PROBLEM:
Quote the lines from the line holding "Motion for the" to the very end of the listing, exactly, and no others.
────────────────────────────────────────
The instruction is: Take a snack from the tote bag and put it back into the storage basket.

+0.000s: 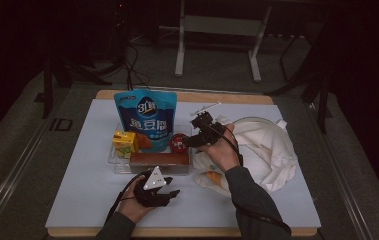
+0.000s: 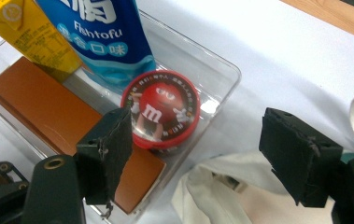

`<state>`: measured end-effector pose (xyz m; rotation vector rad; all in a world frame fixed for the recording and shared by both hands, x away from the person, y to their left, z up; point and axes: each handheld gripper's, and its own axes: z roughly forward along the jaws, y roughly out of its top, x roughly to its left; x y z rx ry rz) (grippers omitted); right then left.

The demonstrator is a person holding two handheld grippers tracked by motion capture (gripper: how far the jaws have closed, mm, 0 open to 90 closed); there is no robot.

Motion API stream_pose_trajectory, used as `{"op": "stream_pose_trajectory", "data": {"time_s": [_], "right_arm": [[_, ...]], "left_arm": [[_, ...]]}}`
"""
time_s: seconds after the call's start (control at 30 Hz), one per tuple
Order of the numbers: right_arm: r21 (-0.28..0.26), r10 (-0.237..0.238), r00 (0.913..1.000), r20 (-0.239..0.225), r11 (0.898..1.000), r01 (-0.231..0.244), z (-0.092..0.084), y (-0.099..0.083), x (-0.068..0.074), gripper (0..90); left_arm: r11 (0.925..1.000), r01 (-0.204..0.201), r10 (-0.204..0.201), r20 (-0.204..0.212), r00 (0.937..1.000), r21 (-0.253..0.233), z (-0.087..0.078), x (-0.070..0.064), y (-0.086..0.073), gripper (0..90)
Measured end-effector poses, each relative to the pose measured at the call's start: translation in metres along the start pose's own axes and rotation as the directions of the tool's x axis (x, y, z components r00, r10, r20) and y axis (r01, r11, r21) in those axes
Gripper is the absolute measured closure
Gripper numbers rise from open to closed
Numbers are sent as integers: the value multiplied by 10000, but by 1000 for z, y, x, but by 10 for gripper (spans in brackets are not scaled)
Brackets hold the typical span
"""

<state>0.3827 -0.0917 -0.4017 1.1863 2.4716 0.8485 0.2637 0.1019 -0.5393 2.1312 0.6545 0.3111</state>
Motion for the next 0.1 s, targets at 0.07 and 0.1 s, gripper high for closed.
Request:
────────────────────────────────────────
EXERCISE OUTPUT:
Motion for the next 0.1 s, targets at 0.07 and 0.1 s, gripper high for closed.
Request:

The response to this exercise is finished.